▶ [Data provided]:
....................
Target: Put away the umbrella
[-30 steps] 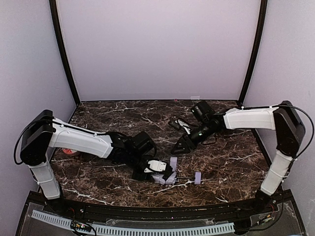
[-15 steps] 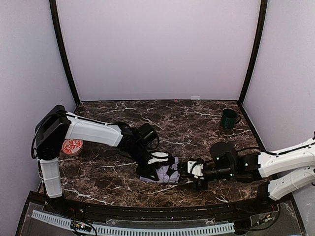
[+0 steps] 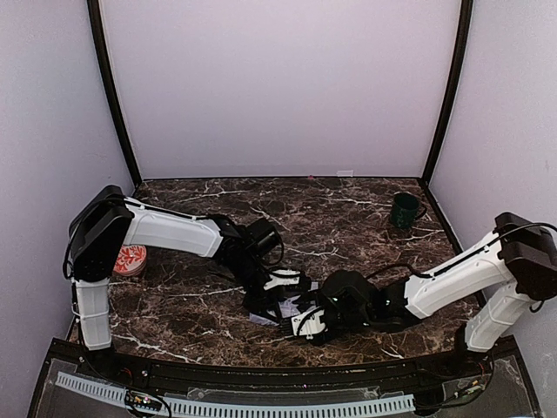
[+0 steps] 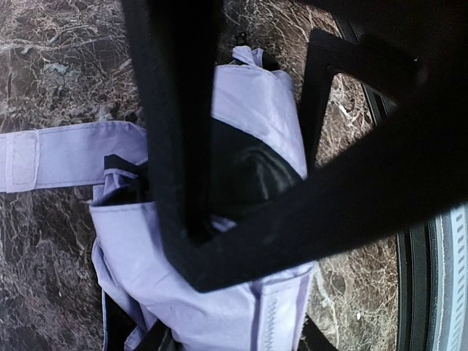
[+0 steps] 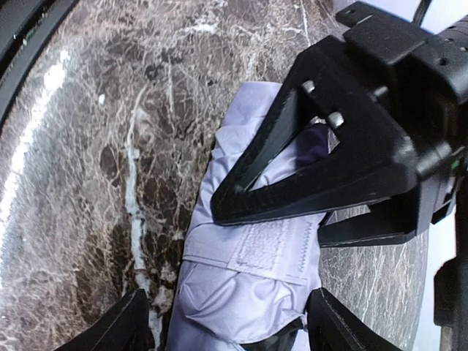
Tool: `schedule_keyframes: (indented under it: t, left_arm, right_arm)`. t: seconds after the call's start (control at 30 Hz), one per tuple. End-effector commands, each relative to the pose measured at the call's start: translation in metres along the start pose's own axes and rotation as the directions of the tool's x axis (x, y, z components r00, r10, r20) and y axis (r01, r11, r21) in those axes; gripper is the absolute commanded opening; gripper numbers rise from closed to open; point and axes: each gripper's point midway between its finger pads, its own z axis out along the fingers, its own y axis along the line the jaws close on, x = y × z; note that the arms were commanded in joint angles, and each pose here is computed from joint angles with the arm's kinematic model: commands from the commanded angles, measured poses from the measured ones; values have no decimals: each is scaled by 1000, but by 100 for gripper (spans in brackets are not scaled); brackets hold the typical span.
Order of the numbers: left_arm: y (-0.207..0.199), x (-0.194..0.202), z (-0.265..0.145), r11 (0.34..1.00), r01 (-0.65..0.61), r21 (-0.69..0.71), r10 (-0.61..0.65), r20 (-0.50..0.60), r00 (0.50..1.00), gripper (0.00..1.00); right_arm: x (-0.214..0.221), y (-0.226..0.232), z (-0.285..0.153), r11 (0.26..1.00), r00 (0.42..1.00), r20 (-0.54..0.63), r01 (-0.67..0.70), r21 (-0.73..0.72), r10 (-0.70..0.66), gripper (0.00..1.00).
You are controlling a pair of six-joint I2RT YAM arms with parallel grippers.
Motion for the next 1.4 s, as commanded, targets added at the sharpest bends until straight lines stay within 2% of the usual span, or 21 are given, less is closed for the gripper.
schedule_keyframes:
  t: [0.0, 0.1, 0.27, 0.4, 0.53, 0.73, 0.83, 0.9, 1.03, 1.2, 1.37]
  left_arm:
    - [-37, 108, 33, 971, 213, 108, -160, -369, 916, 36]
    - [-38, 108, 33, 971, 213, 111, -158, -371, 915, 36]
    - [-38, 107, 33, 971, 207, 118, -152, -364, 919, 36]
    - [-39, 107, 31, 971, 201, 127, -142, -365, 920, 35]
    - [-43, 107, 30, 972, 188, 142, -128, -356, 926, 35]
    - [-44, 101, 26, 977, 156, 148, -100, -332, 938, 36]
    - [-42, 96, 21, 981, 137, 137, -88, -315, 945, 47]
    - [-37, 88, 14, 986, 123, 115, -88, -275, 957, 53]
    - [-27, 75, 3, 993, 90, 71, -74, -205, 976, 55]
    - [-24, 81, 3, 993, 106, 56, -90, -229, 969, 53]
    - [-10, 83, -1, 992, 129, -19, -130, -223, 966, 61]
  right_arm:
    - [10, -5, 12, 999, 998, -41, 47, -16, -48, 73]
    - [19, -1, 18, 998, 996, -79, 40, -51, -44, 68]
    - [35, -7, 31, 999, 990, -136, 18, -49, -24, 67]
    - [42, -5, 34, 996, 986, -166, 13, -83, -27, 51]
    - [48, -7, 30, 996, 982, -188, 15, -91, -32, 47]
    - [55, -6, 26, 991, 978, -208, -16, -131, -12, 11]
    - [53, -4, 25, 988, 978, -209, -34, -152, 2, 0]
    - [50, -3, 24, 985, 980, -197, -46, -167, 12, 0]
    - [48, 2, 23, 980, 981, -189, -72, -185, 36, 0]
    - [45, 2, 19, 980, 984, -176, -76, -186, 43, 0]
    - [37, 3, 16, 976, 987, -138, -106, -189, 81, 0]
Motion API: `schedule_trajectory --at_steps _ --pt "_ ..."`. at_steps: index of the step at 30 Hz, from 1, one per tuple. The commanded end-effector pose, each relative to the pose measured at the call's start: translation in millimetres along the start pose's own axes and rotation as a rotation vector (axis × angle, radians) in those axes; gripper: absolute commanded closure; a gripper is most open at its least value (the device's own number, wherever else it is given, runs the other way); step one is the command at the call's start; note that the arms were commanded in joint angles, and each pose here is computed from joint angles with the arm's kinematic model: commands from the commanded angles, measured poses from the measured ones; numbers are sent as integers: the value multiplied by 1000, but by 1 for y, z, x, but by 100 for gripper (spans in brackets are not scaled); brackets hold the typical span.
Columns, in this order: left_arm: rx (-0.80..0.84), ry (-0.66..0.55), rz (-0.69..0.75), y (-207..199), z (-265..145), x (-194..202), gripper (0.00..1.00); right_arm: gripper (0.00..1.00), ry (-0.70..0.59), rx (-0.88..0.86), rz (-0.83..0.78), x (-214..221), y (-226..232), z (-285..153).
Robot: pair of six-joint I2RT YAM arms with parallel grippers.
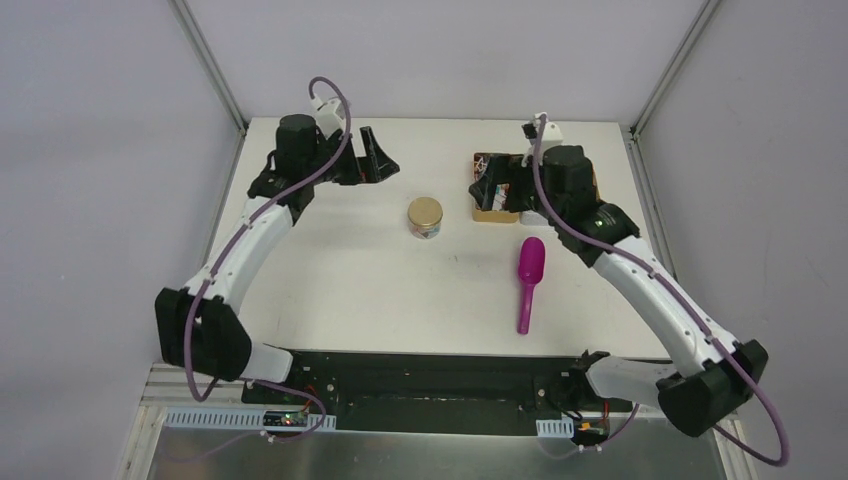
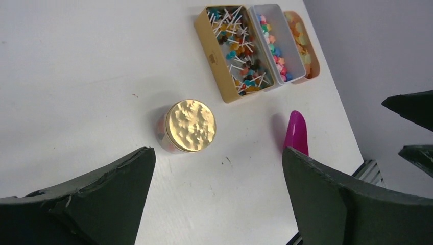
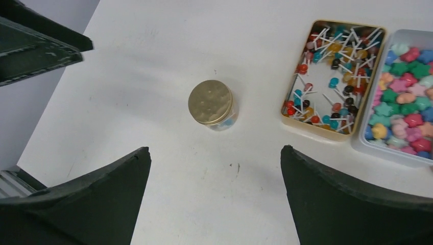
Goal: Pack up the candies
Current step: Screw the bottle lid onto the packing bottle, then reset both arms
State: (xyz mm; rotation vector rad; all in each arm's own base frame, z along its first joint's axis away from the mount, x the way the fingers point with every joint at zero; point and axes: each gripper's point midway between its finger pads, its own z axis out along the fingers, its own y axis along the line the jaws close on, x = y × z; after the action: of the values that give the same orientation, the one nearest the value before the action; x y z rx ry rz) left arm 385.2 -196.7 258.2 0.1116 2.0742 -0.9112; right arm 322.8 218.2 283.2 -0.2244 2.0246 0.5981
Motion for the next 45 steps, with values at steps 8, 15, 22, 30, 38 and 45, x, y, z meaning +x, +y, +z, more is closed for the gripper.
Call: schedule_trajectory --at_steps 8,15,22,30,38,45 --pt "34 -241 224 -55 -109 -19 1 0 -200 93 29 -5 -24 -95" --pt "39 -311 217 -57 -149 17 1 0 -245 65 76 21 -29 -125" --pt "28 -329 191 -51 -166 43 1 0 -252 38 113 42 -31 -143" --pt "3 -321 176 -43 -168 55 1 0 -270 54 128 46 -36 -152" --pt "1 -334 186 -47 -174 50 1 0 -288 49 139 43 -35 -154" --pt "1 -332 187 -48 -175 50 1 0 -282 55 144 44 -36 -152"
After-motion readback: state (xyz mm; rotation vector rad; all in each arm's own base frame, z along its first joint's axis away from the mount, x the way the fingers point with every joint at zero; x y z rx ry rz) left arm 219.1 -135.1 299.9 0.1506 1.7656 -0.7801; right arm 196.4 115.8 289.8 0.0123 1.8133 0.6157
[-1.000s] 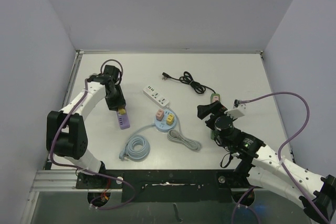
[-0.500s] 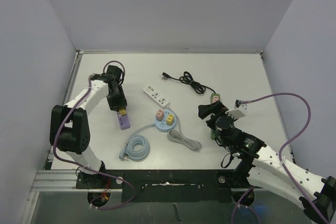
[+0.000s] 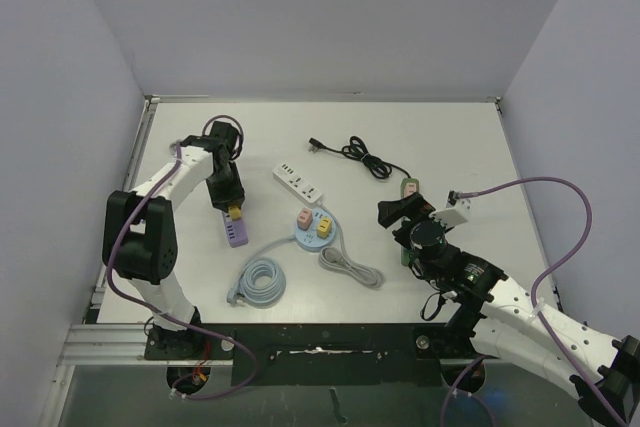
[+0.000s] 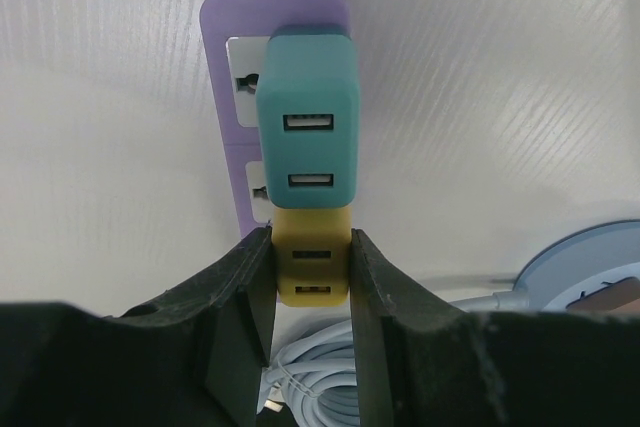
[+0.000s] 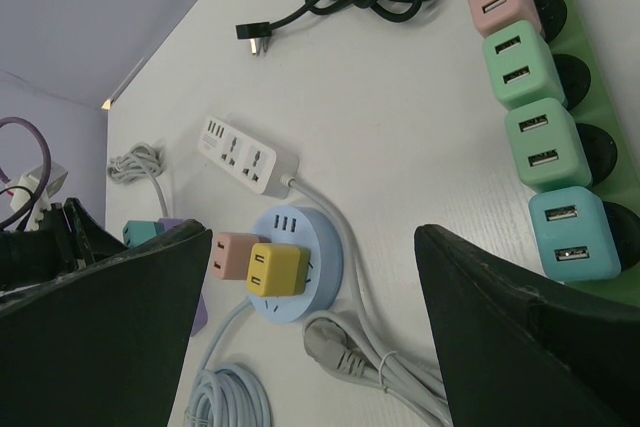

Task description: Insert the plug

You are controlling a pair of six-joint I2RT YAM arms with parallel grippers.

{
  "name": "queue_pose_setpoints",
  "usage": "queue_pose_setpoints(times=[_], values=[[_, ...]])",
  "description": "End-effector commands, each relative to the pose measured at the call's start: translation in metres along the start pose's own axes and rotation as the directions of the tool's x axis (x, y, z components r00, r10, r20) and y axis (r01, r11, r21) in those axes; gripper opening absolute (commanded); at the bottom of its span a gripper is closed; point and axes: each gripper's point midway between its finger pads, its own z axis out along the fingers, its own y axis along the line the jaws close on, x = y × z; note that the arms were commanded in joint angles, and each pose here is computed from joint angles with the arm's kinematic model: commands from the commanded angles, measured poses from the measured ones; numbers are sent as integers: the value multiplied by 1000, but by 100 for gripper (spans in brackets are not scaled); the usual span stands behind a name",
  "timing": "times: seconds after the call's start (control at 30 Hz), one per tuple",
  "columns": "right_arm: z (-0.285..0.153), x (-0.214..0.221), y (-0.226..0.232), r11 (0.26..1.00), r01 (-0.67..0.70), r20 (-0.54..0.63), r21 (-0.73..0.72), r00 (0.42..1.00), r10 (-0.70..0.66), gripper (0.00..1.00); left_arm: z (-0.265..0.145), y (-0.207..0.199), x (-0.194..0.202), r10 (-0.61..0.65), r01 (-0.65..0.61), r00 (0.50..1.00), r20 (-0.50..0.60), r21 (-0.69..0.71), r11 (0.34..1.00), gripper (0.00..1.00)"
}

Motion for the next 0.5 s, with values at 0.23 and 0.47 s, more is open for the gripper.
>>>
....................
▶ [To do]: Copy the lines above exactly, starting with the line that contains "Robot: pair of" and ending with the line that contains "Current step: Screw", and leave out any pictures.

▶ [Output below]:
Robot: pair of six-joint I2RT YAM arms with parallel grippers.
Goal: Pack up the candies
Current step: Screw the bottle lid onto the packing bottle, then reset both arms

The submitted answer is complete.